During these years around the turn of the century, the Wards moved to St Louis where James P Ward is shown as a railroad contractor.  Sometime before 1920, probably at James P Ward's retirement, they returned to Washington county Missouri and settled into the old Robinson family homestead at Irondale.  Julia Robinson Ward died in 1935 and James P Ward died in 1940.  They are buried with their sons in St Matthew Cemetery in St Louis Missouri. 

For more details on Julia Parkhurst Robinson, visit his page at Family Stories,

Photo:   Street scenes showing railroad ticket broker offices on Market Street in St. Louis; about 1903.  record creator - U.S. District Court for the Eastern (St. Louis) Division; housed – NARA Central Plains Region (Kansas City); available through wikimedia commons.

Tuesday, June 25, 2013

Those Robinson Girls: Martha Robinson Thompson

Preston M Robinson married Sarah N Edmonston,  1847 in Washington county Missouri.  To them were born five daughters – Elizabeth Jane Robinson, Mary Alice Robinson, Martha Thomas Robinson, Julia Parkhurst Robinson, and Joeannah Robinson.  This Blog Series on “Those Robinson Girls” gives a brief account of each daughter.

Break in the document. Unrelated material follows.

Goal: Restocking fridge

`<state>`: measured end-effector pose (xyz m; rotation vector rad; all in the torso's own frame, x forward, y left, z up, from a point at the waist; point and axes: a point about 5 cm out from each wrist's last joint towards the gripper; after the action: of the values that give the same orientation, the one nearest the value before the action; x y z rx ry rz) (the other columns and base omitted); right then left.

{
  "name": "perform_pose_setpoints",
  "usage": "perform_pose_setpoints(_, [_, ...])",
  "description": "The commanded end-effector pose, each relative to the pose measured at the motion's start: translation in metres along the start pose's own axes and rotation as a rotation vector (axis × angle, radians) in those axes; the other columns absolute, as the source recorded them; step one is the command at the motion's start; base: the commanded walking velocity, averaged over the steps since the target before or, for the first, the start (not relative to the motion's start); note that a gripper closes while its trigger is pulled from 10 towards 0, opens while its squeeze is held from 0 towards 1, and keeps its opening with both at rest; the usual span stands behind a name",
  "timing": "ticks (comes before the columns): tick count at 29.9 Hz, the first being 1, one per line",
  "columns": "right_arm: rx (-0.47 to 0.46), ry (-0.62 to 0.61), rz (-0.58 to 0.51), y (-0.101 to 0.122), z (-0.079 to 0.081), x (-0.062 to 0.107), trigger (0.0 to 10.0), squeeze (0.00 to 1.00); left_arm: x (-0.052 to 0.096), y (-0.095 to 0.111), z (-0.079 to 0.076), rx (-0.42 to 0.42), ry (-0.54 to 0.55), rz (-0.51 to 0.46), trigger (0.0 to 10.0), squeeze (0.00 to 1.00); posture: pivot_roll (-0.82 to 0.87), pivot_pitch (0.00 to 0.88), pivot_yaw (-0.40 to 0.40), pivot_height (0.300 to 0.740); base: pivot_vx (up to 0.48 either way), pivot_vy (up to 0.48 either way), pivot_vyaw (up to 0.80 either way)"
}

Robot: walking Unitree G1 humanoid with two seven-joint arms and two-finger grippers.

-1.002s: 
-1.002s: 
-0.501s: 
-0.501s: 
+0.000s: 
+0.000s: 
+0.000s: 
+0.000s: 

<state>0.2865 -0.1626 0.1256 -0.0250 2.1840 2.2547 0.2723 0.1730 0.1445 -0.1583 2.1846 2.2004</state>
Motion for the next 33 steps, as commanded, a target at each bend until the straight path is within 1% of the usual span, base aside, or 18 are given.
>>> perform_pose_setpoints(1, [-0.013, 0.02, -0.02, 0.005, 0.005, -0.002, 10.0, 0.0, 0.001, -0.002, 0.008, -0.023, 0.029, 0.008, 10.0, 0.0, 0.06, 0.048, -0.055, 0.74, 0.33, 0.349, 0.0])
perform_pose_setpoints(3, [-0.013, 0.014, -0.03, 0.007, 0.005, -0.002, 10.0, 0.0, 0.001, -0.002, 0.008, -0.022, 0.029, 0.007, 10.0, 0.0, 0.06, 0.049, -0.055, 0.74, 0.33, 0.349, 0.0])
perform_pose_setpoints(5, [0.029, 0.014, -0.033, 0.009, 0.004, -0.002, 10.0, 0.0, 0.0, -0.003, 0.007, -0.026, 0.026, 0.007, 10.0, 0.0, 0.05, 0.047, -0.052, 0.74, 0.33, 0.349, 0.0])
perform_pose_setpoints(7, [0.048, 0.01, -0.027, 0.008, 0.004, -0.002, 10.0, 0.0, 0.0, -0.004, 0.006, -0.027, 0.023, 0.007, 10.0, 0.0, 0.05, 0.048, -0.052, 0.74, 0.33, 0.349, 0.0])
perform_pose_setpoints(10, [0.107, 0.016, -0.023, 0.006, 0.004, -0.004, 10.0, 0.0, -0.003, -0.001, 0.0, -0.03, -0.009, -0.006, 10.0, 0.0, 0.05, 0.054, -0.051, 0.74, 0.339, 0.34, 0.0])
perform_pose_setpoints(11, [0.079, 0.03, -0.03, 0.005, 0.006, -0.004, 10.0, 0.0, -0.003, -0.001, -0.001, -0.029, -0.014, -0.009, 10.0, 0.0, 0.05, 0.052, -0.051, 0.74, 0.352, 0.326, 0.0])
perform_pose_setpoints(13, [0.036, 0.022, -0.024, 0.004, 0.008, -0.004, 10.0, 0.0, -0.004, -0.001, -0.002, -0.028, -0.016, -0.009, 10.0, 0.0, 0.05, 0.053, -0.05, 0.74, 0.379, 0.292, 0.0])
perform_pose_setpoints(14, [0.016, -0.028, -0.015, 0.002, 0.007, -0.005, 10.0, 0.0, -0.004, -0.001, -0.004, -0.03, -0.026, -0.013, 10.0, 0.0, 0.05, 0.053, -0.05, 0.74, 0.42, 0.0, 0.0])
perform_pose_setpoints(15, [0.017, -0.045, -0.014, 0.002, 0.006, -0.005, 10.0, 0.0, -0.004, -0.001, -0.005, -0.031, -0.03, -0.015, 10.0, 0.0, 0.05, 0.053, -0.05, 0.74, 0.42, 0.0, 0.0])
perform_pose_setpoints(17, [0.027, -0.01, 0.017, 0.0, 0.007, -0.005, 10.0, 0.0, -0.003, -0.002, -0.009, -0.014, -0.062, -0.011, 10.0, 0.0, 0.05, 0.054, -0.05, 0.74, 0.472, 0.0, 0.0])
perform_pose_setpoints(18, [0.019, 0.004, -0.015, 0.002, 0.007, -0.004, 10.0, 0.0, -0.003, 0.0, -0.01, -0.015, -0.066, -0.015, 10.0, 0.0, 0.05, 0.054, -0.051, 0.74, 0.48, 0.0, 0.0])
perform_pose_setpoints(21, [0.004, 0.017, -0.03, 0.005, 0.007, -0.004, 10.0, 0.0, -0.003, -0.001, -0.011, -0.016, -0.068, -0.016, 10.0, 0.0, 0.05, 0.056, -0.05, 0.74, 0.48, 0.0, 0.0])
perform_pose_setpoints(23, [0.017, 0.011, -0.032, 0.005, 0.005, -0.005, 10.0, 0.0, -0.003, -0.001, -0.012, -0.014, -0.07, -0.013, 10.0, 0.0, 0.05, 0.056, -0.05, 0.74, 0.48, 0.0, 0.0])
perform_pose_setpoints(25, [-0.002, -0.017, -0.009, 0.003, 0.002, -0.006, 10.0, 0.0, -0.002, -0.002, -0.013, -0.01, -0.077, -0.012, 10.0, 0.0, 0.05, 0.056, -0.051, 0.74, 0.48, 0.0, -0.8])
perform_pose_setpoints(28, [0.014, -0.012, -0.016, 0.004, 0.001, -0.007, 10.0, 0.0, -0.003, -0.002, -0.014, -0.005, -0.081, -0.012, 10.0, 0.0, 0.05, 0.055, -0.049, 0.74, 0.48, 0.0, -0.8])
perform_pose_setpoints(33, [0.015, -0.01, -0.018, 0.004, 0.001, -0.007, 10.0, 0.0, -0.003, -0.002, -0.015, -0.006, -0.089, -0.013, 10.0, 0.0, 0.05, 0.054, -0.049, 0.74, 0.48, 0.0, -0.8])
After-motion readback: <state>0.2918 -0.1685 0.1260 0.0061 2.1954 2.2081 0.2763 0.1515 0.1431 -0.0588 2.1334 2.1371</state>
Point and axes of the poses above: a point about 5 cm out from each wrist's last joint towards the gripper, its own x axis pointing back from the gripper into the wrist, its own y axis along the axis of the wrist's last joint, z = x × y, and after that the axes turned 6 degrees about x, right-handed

Martha Thomas Robinson was born on the 13th of November 1852 in Washington county Missouri.  She was the third daughter of Preston McGready Robinson and Sarah Nugent Edmondston, and my gg-grandaunt.  Just before her 20th birthday, in 1872, she was married to Newton Jasper Thompson, and they settled near their parents in Concord township, Washington county Missouri.  Their farm was probably outside of the town of Irondale, and they appear in Concord township in the 1900, 1910 and 1920 census. 

Newton Thompson and Martha Robinson were the parents of nine children, including a set of twins.  Six or seven of their sons, and one daughter, lived to adulthood.  The children probably attended local schools in Irondale and participated in the family farming operations. 

Newton Thompson and his wife Martha both survived into their seventies, Newton dying in 1921 and Martha in 1929.  They are buried with many extended family members in Hopewell Cemetery in Washington county Missouri.

Identified children of  Newton Thompson and Martha Robinson:
Robert  Preston Thompson;  married Lora Ellen Morehouse; resided in Washington county Missouri; he died young of tuberculosis.
Edwin Thompson (twin); married Bessie Emerson; resided St Louis and Emeryville, Alameda county California.
Richard Albert Thompson (twin); married Maude Martindale; eventually settled in St Louis. 
Joseph G Thompson; married Marie Hoeffner; member of the St Louis Fire Department; died in line of duty 1915. 
Arthur Ivan “Pat” Thompson; married Ella Lowe; Methodist pastor; died 1961 in Breton, Washington county Missouri.   
Sarah Julia Thompson; married William Philip Carlyon and lived in Washington county Missouri.
Grover Cleveland Thompson; married Loretta; resided Berkeley, Alameda county California. 
Henry Thompson; may have lived in St Louis; nothing further known.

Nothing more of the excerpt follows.